__AIM OF THE EXERCISE__. Up to and including the line with "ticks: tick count", reproduce the listing below exactly, beginning at its first line.
Top of SUPPLIED RECORDS
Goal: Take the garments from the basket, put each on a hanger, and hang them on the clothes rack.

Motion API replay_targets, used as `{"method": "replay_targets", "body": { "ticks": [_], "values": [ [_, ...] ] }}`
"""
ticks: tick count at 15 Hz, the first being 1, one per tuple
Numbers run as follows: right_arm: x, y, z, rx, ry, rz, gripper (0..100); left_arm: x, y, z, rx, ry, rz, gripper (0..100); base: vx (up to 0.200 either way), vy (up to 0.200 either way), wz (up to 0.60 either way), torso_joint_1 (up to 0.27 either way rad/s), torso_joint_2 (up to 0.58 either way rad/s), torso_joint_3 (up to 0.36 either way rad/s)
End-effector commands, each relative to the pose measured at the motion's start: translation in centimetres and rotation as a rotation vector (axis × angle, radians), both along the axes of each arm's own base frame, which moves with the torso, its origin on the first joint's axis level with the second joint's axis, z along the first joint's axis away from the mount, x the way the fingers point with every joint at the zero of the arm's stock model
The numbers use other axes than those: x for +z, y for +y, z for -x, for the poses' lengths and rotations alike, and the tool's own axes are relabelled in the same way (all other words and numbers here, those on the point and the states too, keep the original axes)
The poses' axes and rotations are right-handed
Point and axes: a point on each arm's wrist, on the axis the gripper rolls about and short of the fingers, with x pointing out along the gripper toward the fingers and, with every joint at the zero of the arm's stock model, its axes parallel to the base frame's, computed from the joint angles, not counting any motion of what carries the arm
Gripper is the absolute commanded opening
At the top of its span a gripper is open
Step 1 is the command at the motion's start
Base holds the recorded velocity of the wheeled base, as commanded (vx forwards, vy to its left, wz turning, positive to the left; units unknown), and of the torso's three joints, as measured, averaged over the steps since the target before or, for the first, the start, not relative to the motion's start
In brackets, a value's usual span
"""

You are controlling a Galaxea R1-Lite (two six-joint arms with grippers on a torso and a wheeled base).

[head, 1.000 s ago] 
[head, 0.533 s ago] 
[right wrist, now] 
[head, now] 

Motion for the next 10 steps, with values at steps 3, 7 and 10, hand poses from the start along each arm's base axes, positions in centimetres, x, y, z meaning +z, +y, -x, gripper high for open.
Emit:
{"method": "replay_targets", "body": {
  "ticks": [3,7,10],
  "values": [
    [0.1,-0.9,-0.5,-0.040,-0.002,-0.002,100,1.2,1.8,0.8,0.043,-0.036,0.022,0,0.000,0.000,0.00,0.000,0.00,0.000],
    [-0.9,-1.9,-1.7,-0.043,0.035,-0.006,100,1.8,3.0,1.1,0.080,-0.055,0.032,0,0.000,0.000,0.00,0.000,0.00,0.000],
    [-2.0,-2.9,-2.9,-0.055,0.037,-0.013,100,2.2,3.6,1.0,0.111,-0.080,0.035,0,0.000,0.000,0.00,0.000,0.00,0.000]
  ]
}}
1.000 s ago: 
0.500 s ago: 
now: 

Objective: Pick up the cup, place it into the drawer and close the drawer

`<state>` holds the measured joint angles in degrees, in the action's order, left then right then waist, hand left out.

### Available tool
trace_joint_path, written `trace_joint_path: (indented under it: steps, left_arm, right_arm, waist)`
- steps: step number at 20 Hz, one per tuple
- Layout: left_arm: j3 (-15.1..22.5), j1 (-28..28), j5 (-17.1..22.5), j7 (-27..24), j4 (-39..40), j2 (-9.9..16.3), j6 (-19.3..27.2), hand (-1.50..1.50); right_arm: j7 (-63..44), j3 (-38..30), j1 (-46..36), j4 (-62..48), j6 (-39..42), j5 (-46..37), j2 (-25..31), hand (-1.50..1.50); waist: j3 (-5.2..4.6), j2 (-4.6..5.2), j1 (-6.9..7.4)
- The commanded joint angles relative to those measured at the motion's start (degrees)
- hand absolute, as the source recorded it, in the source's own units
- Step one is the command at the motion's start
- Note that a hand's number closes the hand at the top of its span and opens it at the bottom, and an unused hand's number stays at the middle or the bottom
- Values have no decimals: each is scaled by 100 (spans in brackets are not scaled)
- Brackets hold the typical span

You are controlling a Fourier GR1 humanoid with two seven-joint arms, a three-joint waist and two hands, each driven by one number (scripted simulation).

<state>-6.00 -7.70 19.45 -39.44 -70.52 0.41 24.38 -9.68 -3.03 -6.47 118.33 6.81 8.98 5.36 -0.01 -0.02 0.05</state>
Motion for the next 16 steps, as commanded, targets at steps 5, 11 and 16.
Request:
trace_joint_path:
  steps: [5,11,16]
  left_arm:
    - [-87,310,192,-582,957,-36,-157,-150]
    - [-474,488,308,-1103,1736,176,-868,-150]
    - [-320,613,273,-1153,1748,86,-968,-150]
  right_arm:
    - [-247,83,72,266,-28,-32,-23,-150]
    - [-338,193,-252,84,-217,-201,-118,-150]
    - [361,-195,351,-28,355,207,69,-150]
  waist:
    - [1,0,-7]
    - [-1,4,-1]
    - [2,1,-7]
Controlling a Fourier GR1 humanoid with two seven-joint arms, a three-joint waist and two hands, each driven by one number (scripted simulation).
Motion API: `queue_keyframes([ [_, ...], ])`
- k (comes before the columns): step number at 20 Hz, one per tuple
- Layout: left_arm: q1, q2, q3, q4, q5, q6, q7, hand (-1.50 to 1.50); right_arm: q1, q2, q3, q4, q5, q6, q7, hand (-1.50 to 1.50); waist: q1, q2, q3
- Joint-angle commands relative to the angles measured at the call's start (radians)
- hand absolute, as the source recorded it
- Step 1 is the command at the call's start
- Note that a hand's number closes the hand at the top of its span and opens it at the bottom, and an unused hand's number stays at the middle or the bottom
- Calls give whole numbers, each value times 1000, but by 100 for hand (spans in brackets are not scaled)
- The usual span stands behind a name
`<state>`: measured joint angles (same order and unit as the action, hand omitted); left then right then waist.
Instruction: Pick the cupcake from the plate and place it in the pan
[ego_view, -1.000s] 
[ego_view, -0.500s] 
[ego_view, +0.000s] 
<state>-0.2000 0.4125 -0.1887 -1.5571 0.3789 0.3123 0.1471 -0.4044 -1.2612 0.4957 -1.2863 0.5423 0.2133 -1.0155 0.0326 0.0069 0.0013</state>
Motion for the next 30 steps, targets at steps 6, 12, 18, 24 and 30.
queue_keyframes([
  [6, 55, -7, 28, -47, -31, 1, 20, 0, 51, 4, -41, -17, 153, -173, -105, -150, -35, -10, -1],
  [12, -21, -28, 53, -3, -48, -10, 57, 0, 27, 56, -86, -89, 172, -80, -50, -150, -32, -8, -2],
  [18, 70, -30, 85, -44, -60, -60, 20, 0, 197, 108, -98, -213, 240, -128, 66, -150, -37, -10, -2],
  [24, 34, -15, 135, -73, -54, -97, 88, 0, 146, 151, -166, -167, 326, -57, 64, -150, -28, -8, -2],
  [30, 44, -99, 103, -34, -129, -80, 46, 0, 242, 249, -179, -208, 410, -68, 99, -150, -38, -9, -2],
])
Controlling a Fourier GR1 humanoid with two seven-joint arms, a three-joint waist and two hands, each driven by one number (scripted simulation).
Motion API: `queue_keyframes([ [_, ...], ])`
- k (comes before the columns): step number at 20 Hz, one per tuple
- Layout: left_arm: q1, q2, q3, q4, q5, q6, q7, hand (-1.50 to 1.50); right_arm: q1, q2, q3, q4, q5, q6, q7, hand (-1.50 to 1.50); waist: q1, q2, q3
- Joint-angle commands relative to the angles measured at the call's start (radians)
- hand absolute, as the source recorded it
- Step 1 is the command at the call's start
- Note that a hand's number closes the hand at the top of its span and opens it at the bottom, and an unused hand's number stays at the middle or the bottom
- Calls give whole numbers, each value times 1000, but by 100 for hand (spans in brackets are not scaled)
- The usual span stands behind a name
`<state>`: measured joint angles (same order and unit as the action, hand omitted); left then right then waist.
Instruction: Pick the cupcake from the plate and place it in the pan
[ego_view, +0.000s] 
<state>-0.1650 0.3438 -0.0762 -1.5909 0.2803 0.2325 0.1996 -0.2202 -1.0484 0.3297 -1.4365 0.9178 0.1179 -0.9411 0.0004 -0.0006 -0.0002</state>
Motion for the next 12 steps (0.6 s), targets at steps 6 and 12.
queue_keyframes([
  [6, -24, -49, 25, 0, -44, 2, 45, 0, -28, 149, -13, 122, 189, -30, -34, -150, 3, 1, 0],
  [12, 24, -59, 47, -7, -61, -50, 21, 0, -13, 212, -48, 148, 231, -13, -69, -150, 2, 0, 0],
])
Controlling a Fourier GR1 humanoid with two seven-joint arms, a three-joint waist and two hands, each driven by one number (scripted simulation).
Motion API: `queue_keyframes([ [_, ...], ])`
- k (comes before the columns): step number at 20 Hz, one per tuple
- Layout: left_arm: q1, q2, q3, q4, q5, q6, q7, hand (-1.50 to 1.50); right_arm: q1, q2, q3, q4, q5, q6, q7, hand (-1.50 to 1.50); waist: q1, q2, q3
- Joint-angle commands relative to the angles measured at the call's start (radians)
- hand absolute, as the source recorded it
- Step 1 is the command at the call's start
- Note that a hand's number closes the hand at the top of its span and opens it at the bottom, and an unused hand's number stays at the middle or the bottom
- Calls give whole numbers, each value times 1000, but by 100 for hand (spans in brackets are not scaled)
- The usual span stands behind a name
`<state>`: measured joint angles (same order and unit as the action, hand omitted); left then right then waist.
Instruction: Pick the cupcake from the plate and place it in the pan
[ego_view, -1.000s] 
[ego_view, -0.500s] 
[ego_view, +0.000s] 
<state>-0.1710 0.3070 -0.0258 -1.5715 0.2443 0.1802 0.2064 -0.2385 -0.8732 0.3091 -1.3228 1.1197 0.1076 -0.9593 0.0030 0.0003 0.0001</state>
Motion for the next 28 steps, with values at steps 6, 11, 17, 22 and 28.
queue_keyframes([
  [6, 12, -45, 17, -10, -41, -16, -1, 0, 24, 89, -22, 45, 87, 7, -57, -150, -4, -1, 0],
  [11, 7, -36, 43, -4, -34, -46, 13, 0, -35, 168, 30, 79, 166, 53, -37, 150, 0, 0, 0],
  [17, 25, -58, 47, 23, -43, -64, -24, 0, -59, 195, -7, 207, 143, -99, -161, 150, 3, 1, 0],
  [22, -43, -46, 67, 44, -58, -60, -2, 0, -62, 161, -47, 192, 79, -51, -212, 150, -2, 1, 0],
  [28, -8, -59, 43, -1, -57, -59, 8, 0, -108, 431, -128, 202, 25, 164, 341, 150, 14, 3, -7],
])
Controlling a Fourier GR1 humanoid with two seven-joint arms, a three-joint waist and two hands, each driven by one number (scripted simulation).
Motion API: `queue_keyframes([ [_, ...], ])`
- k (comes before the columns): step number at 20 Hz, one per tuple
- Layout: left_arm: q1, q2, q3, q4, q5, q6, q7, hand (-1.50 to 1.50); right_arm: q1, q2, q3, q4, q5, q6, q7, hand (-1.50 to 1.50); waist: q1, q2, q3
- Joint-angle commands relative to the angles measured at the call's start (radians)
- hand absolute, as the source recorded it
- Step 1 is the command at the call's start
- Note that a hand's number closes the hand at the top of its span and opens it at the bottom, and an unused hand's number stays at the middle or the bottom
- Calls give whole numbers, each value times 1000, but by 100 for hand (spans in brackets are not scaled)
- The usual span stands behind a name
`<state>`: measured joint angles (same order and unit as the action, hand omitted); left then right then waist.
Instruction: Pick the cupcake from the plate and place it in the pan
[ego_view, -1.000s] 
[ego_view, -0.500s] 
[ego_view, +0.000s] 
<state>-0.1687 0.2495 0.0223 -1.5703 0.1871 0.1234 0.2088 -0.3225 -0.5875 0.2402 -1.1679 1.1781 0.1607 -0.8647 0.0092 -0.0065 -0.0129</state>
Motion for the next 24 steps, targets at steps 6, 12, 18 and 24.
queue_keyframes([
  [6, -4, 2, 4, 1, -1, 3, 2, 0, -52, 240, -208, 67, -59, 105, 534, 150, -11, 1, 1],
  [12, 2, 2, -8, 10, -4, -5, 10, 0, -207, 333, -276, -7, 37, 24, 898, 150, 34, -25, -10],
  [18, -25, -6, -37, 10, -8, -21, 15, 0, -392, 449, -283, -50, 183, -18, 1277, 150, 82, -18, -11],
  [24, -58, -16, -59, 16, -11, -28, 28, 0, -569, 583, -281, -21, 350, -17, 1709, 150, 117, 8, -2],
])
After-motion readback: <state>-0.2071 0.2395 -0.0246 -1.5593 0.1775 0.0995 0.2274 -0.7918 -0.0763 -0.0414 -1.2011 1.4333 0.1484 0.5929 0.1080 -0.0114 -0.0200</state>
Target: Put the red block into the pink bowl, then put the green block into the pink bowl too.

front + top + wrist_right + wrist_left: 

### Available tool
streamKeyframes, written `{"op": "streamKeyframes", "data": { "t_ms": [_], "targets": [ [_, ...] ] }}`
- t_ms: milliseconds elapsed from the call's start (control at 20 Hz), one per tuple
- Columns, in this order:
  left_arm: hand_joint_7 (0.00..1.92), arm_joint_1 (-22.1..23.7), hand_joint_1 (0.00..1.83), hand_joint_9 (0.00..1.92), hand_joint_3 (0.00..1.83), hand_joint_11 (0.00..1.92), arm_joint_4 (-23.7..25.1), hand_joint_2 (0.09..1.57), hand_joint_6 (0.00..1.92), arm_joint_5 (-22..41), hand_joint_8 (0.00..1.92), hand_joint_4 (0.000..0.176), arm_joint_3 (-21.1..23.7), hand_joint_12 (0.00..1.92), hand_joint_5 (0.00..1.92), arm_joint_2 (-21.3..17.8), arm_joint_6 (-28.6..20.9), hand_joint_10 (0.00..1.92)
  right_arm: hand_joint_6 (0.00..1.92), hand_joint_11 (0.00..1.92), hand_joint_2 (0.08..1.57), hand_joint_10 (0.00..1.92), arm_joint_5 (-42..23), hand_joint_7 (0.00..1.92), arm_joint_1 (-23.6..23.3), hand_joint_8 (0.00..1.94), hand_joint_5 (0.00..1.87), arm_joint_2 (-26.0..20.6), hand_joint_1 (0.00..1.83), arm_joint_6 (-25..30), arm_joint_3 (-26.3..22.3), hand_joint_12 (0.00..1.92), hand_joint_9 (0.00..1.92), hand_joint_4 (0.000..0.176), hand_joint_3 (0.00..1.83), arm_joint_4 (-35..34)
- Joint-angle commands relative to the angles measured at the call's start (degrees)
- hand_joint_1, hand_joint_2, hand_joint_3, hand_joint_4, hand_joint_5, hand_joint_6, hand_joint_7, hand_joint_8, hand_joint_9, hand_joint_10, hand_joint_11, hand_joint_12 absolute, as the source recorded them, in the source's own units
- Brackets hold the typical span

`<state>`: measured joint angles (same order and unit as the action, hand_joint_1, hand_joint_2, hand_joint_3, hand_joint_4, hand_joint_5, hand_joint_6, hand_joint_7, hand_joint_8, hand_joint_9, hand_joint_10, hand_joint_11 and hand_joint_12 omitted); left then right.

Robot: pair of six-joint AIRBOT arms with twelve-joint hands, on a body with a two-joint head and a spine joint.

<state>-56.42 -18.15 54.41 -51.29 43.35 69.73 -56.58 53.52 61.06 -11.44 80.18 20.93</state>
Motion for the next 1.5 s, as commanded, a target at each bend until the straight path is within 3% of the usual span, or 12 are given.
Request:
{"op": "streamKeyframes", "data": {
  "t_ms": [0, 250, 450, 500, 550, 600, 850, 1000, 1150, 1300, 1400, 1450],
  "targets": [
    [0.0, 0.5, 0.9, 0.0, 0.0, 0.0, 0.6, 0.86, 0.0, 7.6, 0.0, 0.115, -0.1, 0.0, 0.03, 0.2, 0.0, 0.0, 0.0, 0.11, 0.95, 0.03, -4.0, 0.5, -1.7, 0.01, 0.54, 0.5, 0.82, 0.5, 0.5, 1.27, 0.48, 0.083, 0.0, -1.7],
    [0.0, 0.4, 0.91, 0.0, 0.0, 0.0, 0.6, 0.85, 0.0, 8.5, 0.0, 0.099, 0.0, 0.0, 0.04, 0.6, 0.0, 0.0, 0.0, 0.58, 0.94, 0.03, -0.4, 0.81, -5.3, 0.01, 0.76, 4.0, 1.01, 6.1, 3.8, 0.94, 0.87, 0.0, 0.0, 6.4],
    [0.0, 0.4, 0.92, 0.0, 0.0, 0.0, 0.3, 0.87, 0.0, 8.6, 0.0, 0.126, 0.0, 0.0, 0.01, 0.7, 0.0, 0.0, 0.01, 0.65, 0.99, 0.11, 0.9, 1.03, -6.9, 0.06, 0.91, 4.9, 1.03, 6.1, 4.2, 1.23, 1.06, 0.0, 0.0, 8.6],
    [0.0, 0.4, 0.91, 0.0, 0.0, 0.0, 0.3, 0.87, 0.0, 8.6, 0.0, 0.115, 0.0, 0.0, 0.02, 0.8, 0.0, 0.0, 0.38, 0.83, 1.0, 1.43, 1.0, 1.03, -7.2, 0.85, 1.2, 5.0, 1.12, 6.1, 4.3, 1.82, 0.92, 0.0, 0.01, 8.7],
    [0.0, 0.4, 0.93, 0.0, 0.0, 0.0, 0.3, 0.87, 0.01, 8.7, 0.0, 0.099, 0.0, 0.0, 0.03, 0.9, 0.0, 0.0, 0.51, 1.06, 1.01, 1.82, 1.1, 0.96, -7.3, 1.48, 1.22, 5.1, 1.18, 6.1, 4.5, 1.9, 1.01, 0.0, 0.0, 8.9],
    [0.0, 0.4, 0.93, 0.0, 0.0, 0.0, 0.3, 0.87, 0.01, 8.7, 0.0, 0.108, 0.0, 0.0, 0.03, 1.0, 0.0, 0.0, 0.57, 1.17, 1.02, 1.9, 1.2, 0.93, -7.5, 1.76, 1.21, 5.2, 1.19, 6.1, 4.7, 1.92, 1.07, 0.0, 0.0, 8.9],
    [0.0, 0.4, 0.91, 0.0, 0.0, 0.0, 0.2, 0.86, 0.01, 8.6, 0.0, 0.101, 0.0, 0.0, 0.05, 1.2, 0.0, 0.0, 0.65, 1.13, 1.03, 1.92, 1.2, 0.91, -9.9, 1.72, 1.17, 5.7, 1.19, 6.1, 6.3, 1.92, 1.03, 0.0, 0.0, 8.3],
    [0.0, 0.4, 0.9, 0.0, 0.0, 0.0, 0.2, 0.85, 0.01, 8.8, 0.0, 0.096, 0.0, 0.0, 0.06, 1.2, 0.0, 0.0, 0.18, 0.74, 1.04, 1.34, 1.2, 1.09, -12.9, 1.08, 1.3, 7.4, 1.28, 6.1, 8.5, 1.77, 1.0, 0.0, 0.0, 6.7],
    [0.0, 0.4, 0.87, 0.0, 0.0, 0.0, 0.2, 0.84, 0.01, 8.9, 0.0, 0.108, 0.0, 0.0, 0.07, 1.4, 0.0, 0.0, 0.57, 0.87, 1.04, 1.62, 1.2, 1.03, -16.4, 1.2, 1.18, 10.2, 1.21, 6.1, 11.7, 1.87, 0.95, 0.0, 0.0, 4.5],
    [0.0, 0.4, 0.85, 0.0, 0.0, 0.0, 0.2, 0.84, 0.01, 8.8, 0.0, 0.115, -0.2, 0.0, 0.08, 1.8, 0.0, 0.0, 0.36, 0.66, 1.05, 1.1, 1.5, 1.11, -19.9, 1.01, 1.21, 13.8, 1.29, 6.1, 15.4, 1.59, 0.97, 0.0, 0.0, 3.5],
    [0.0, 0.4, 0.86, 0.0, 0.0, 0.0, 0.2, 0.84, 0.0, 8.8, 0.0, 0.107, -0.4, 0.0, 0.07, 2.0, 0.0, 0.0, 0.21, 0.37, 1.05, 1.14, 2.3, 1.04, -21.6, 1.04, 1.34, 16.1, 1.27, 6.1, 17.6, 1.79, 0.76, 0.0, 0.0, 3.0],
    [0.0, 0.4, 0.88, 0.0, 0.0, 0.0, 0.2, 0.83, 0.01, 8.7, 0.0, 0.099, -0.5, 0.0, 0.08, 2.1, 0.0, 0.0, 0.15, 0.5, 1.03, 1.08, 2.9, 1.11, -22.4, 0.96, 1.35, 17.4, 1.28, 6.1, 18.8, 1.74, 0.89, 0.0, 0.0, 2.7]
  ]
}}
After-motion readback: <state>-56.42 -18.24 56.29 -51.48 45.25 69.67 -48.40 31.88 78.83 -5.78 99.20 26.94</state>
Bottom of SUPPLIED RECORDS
__WRITTEN RESPONSE__.
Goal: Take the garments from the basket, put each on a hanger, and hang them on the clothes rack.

Motion API replay_targets, used as `{"method": "replay_targets", "body": { "ticks": [_], "values": [ [_, ...] ] }}`
"""
ticks: tick count at 15 Hz, the first being 1, one per tuple

That completes the output for this exercise.